— ACTIVITY —
So that the copy stays text only, transcribe the data below exactly and exclude the images.

======== SUPPLIED MATERIAL ========

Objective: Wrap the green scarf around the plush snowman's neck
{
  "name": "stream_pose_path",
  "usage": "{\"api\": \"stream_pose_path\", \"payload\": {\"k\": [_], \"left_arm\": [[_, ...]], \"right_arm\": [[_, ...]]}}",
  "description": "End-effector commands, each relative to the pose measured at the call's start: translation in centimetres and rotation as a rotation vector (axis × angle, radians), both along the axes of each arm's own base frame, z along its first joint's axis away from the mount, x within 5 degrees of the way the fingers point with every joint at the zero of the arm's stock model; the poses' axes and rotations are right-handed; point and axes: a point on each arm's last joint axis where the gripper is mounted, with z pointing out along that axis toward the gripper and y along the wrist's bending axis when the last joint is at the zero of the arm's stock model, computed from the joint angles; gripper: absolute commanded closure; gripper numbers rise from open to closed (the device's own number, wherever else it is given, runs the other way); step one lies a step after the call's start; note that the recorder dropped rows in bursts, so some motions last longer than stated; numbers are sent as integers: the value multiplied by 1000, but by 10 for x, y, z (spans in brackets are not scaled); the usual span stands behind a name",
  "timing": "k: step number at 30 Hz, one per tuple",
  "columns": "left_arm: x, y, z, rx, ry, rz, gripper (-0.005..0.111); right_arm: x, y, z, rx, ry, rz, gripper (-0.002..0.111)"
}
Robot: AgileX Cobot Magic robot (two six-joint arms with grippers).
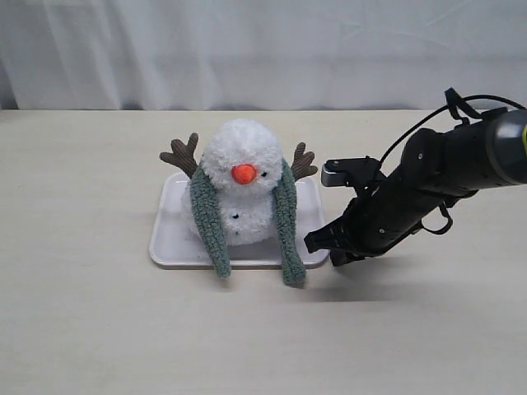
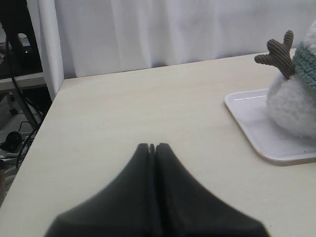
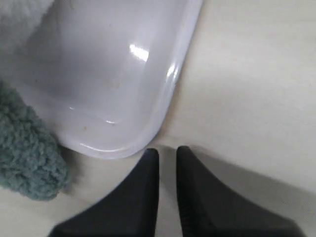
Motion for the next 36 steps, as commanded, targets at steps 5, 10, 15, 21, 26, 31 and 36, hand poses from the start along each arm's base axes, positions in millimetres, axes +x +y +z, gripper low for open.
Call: {"api": "stream_pose_path", "payload": {"k": [5,10,15,21,26,31,36], "left_arm": [[0,0,1,-4,-12,-7,107],[0,0,1,-4,-12,-7,107],[0,0,1,-4,-12,-7,107],[0,0,1,-4,-12,-7,107],[0,0,1,-4,-12,-7,107],[0,0,1,-4,-12,-7,107],[0,0,1,-4,-12,-7,107]], "right_arm": [[5,0,5,15,-65,-30,67],[10,2,7,52,-108,-92,60],[11,3,2,70,-97,-128,60],[14,2,-18,48,-80,-139,64],[13,3,-23,57,-62,-150,93],[11,3,-19,64,-48,-155,104],[-2,-4,-14,61,-63,-192,104]]}}
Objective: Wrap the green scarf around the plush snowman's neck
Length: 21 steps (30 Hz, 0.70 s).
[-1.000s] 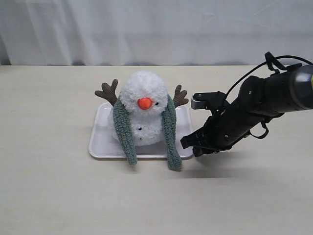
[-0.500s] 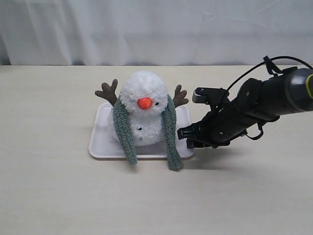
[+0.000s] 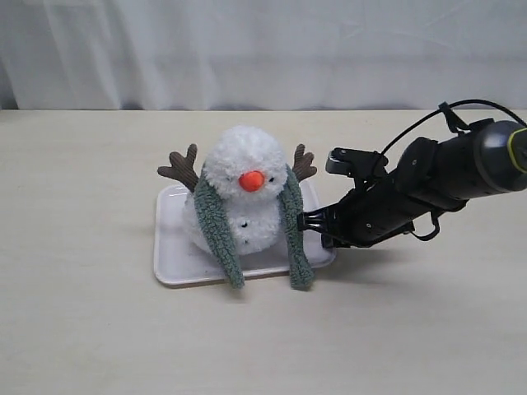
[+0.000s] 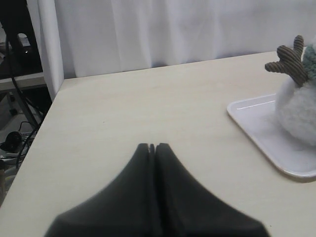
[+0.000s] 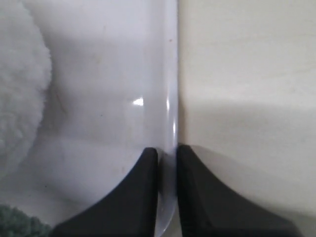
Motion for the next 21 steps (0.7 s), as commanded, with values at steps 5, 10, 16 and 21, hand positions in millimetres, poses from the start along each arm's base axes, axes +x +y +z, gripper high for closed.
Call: {"api": "stream_pose_path", "payload": {"k": [5,10,16,21], "left_arm": [[0,0,1,-4,-12,-7,107],[0,0,1,-4,-12,-7,107],[0,0,1,-4,-12,-7,107],[0,0,1,-4,-12,-7,107]], "right_arm": [[-25,-11,-2,-20,36,-24,104],[-35,-24,-2,-28,-82,-169,104],[-51,-29,2,-32,-70,-175,104],[-53,-29,1,-59,-65,-108,104]]}}
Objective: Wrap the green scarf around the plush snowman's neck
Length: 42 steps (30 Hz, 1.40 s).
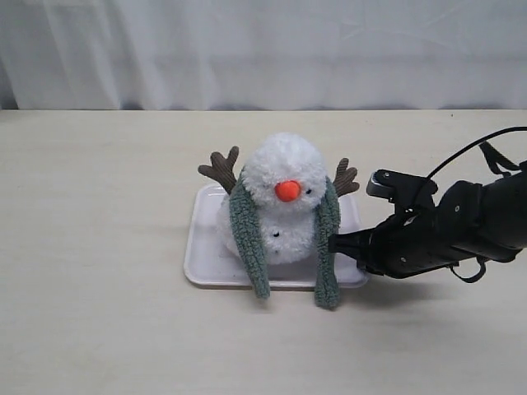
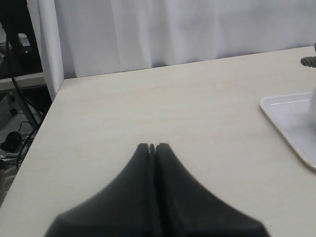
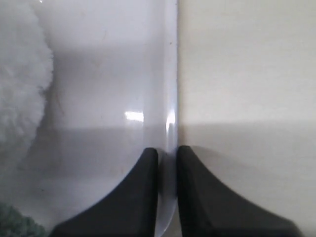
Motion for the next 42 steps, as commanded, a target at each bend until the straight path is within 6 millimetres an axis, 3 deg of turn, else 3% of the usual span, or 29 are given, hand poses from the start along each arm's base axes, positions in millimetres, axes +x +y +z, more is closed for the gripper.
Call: {"api": "stream_pose_path", "payload": {"k": [1,9,16,20,34,37,42], "left_arm": [[0,0,1,-4,-12,-7,107],[0,0,1,-4,-12,-7,107],[0,0,1,-4,-12,-7,107],[0,0,1,-4,-12,-7,107],[0,0,1,-4,-12,-7,107],[0,0,1,-4,-12,-7,107],[0,0,1,-4,-12,-7,107]], "right_arm": [[-4,-1,0,-42,5,88,104],[-4,-1,0,-44,13,98,102],[-5,0,14,-29,-6,110,67],[-9,1,32,-12,-30,128,58],[-50,-6,115,-6,-98,291,59],[-62,-9,138,19,-156,284,65],[-89,-17,180,65,-311,260,84]]}}
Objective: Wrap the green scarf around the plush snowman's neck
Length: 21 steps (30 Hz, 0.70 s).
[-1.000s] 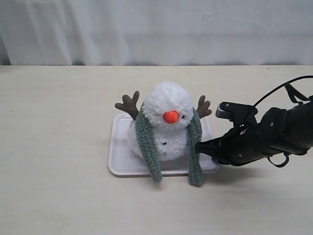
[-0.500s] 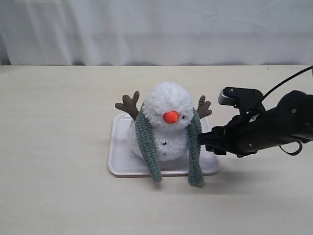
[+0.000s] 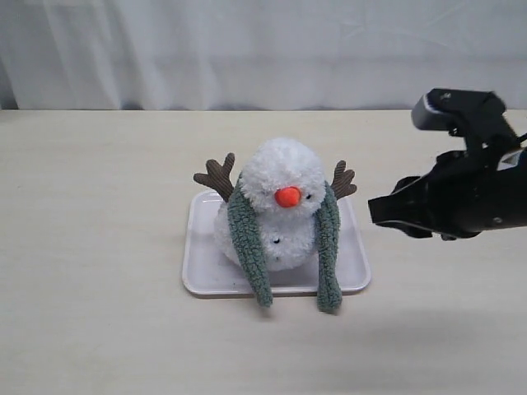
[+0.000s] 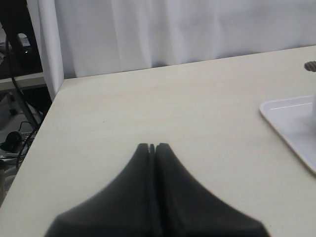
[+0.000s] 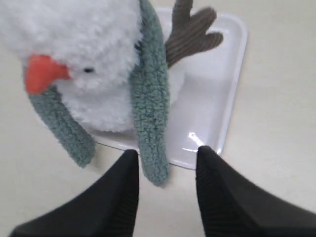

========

— RESULT —
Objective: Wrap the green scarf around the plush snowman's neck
{
  "name": "stream_pose_path",
  "usage": "{\"api\": \"stream_pose_path\", \"payload\": {\"k\": [_], \"left_arm\": [[_, ...]], \"right_arm\": [[_, ...]]}}",
  "description": "End-effector commands, each relative to the pose measured at the call's start: translation in centimetres and rotation as a rotation vector (axis × angle, radians), both along the axes of each arm's own base frame, z along its first joint's axis away from the mount, x within 5 degrees of the way the fingers point with every joint at the zero of the arm's stock model; the poses' axes and rotations are right-handed; point and axes: a point on each arm's last joint axis where the gripper is mounted, with z pointing out along that axis toward the gripper and y along the wrist's bending axis when the last joint is at the zero of the arm's stock model, computed from the joint angles; gripper: absolute commanded closure; gripper numbers rise from open to closed (the device's own number, wherever else it is given, runs the other way); step one lies a step after the call's start; note that the recorder dropped rows in bursts, so some motions last longer than stated; numbers are sent as integers: the value multiplied by 1000, but by 10 for x, y, z (spans in brackets are not scaled); the usual span stands behind a name",
  "timing": "k: step number at 30 Hz, one per tuple",
  "columns": "left_arm: x, y, z, rx, ry, rz, gripper (-0.005..0.111); right_arm: x, y, z, rx, ry, rz, gripper (-0.002..0.111)"
}
Robot: AgileX Cobot Magic robot (two six-joint arms with grippers).
Motion for the next 36 steps, as commanded, targets at steps 5, 10, 15, 21, 26, 31 and 36, hand poses from the start along each arm's base axes, positions in millimetres, axes +x +y +z, gripper low for open.
Call: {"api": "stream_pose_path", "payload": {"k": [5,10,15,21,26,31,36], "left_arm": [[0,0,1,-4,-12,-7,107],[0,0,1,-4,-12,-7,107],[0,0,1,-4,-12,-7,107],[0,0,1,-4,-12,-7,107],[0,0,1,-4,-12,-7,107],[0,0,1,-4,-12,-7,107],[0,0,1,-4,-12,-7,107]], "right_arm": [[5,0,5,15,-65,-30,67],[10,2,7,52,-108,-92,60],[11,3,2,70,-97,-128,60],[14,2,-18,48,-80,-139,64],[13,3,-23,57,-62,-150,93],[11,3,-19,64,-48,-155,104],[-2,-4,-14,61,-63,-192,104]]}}
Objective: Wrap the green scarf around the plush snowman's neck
Length: 21 steps (30 Hz, 0.70 s).
[-1.000s] 
[-0.500s] 
[+0.000s] 
[+0.000s] 
[+0.000s] 
Motion for the next 21 steps (0.7 s), as commanded, with values at steps 5, 10, 16 and 21, hand positions in millimetres, poses from the start along each arm's base axes, axes +x +y +z, gripper high for closed.
Call: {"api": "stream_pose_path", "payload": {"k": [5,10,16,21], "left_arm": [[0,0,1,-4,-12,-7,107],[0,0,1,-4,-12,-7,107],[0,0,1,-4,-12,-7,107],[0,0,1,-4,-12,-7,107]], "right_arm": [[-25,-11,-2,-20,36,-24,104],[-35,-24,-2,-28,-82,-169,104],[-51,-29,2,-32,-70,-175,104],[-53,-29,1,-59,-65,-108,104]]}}
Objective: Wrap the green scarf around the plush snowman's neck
Length: 42 steps (30 Hz, 1.40 s).
Motion for the next 42 steps, as commanded, a target at each bend until the straight path is within 6 millimetres an axis, 3 deg of turn, else 3% of the usual span, or 29 are given, hand poses from the start along each arm's base axes, positions in millimetres, axes +x +y +z, more is closed for the gripper.
Call: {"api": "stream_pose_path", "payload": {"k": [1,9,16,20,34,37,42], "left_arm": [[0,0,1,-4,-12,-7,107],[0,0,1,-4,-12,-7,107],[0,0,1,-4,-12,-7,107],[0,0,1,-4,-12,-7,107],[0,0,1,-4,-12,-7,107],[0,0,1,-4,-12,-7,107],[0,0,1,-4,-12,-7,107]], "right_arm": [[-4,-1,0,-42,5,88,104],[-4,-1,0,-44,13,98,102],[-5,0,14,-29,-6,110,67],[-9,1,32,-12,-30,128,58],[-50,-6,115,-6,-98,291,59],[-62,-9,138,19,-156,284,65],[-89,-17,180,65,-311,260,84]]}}
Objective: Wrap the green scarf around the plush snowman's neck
Length: 21 steps (30 Hz, 0.70 s).
[-1.000s] 
[-0.500s] 
[+0.000s] 
[+0.000s] 
[+0.000s] 

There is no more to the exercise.